• PROVIDED MATERIAL:

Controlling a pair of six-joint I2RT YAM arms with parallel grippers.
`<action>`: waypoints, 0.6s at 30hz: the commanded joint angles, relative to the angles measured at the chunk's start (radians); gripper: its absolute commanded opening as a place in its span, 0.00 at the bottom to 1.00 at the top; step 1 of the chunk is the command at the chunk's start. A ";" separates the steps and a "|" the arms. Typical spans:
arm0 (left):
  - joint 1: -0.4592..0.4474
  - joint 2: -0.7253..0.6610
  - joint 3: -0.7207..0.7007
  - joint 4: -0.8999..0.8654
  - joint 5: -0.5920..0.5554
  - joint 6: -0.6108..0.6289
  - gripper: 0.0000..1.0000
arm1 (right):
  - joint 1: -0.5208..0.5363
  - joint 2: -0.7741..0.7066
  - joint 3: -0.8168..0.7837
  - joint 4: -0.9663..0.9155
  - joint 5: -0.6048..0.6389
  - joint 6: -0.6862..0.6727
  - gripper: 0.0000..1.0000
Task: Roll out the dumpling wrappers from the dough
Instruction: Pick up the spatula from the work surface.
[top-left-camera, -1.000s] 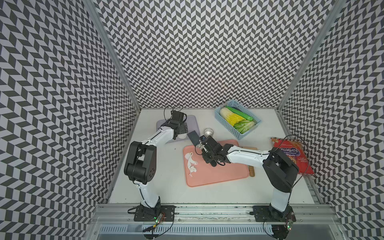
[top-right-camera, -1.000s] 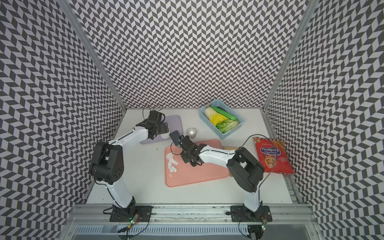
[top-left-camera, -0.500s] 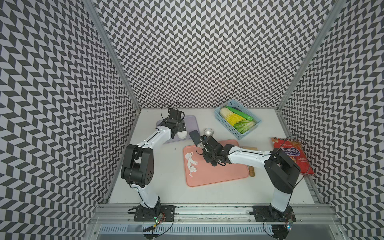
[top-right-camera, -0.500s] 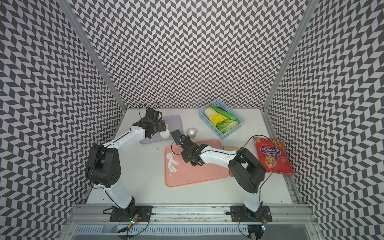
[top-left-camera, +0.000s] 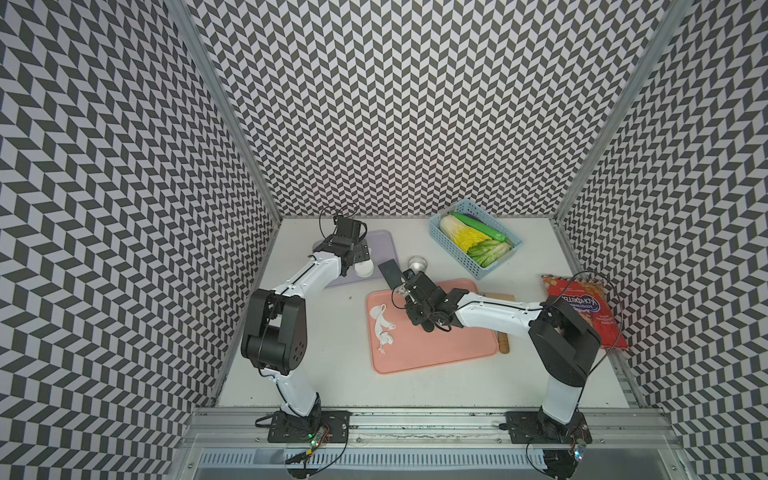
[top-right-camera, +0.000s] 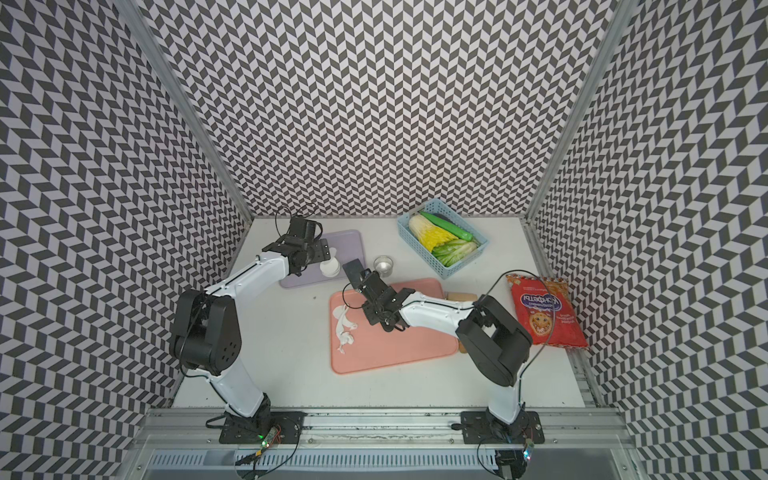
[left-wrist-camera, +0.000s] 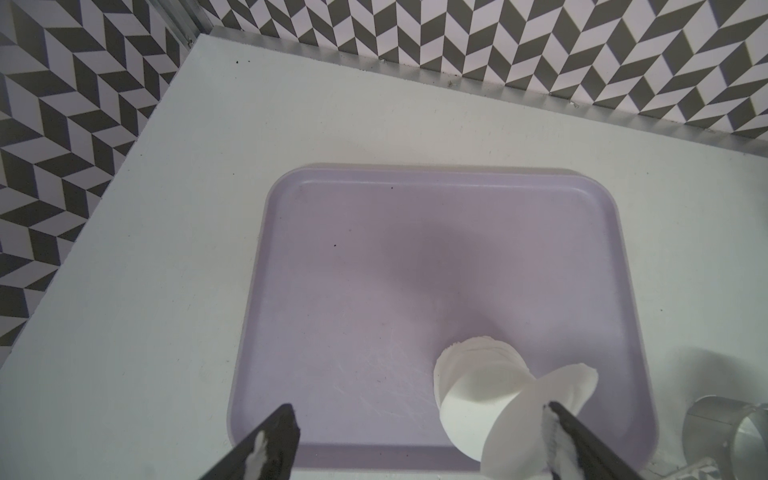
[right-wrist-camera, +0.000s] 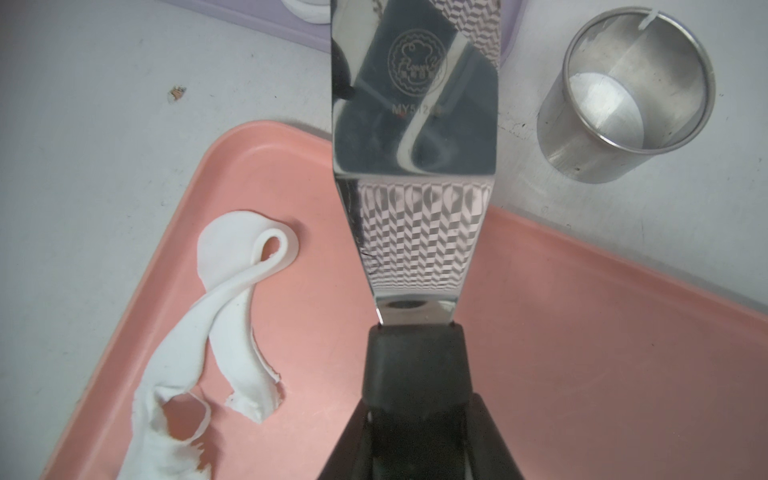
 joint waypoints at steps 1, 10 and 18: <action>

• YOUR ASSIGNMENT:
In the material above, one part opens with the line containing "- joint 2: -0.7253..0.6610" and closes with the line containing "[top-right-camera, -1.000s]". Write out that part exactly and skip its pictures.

• WORKED SOLUTION:
  - joint 2: -0.7253..0.6610
  - joint 3: -0.7207..0.7007
  - joint 4: -0.8999..0.8654
  - joint 5: -0.5920..0.5554
  - joint 6: -0.6108..0.6289
  - gripper: 0.0000..1.0000
arm1 (right):
  - joint 1: -0.5208..0.5363
  - joint 2: -0.7741..0.7066
  - joint 3: -0.8168..0.7837
  - joint 4: -0.9663..0.9155
  - joint 5: -0.6048..0.6389
  - joint 6: -0.6862..0.6727
  - gripper: 0.0000..1.0000
Task: Roll out the dumpling wrappers from the dough
Instruction: Pick up the spatula from the work surface.
[top-left-camera, -1.000s] 
[top-right-camera, -1.000s] 

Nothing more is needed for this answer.